At the 16th ACM Multimedia Systems Conference (MMSys'25), which took place from March 31 to April 4, 2025 in Stellenbosch, South Africa, the paper "AMIS: An Audiovisual Dataset for Multimodal XR Research" was presented in the Open Source Software and Datasets (ODS) track. The focus was on the practical implementation of the AMIS dataset, which was developed specifically for research in immersive media communication and social XR environments.
The dataset is based on a systematic recording strategy in which audiovisual content was recorded synchronously in four modalities: Talking-head videos, full-body videos, personalized animated avatars, and volumetric avatars. To create the 3D avatars, real people were recorded in a controlled studio environment using specialized camera and tracking systems. Based on these recordings, movement and facial expression data was extracted and used to animate the avatars.

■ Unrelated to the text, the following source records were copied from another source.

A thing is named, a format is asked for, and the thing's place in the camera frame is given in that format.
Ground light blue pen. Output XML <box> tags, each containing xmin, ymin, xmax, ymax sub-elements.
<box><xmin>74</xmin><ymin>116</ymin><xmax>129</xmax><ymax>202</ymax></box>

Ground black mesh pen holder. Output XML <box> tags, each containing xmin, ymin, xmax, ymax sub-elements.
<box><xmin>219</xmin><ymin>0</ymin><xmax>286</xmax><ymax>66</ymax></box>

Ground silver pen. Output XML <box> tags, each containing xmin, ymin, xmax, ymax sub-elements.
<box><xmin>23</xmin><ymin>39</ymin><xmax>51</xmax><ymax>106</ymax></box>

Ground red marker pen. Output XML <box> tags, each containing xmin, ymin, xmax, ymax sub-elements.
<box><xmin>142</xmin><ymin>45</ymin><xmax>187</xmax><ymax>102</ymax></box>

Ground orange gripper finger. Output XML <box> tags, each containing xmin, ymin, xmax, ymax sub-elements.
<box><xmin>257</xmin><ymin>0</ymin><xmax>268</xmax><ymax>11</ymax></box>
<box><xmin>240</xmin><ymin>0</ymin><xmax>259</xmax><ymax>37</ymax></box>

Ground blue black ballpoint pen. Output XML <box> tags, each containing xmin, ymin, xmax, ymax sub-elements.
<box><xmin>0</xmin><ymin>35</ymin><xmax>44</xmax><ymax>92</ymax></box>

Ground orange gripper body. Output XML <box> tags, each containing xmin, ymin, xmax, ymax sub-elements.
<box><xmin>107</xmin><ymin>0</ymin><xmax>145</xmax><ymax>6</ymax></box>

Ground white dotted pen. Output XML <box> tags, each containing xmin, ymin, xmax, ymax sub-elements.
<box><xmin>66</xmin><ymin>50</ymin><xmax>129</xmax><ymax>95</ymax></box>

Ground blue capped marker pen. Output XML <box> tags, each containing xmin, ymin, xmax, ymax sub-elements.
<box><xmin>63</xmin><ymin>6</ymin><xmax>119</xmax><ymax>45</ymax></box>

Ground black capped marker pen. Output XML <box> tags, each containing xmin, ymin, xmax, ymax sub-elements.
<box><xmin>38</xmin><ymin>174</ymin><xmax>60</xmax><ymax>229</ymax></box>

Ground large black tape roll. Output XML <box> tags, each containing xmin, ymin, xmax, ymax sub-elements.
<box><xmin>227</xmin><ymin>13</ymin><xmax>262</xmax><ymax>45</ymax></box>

To create the 3D avatars, real people were recorded in a controlled studio environment using specialized camera and tracking systems. Based on these recordings, movement and facial expression data was extracted and used to animate the avatars.
The recorded material includes both monologues and dyadic dialogues to depict a wide range of realistic interaction scenarios - from classic video conferences to immersive XR meetings with lifelike, personalized avatars. The aim of the project is to provide a modular, reusable and publicly accessible database for research into future forms of communication in virtual and augmented realities.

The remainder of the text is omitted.